Esther sees the king, her fear that he won’t see her is unfounded, he advances the sceptre. She invites Haman and the king to banquets on two successive nights. I expected her to raise the Jewish issue straight away, but she’s got a crafty plan. She’s a politician, Esther.
Is it too post modern to view her as a feminist hero? Certainly there are lots of feasts in Esther, and they have their own story to tell. Commentators note that this is Esther’s feast, in contrast to the Kings feast which was Vashti’s downfall. Esther has taken control.
After the first Haman sees Mordecai and is all the more enraged at Mordecai’s disrespect because he has been favored by Esther’s banquet. He thinks his stocks are ever on the rise because of the exclusive King/Queen time.
He is persuaded by his family to kill Mordecai more spectacularly than the rest of the Jews, on an impaling stick as big as his ego. A 75 foot pole is set up for the purpose.

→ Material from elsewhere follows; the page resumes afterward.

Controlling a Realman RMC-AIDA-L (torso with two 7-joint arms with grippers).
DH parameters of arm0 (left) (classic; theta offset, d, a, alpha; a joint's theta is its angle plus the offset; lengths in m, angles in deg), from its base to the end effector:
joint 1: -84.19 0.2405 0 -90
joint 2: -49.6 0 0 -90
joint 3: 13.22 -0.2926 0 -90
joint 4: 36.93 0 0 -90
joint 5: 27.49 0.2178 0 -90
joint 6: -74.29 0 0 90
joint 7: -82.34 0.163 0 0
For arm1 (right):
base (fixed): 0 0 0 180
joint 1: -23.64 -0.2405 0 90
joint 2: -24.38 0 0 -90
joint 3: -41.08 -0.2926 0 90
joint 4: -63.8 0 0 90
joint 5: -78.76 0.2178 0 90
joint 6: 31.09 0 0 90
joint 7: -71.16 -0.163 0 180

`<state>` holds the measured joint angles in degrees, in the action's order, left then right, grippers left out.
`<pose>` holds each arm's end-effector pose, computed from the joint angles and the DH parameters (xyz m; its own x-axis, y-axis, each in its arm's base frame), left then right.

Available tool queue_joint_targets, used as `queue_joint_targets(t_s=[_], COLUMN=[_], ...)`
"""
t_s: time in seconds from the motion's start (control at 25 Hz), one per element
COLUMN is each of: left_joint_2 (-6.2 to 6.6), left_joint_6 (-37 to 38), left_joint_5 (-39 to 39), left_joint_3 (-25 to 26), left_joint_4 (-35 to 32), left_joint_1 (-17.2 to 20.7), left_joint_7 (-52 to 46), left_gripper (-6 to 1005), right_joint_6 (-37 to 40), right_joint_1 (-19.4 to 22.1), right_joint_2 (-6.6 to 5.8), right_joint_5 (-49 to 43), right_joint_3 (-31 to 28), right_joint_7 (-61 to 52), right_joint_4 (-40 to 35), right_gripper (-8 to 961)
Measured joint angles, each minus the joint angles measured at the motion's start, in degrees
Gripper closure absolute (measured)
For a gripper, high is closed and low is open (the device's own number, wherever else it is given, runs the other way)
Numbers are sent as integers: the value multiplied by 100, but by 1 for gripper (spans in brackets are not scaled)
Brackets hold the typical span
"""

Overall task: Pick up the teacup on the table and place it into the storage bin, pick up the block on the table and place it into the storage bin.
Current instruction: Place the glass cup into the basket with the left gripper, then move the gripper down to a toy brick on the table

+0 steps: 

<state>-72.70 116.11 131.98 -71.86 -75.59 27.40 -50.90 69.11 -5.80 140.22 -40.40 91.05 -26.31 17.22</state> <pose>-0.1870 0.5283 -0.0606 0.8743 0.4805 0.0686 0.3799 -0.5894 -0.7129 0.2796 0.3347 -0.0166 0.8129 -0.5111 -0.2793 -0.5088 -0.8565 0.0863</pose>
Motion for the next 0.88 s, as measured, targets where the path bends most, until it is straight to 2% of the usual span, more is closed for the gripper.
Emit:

Haman is built up to get the most spectacular schadenfreude in the Bible. You will almost feel sorry for how his fate will turn over the next few chapters. Unless that is, you forget he was planning arbitrary genocide.
Esther was almost fully assimilated into Persian culture. But the pull of her ethnicity and her god are stronger. Once you believe God is behind history its hard, in the crunch, to unbelieve.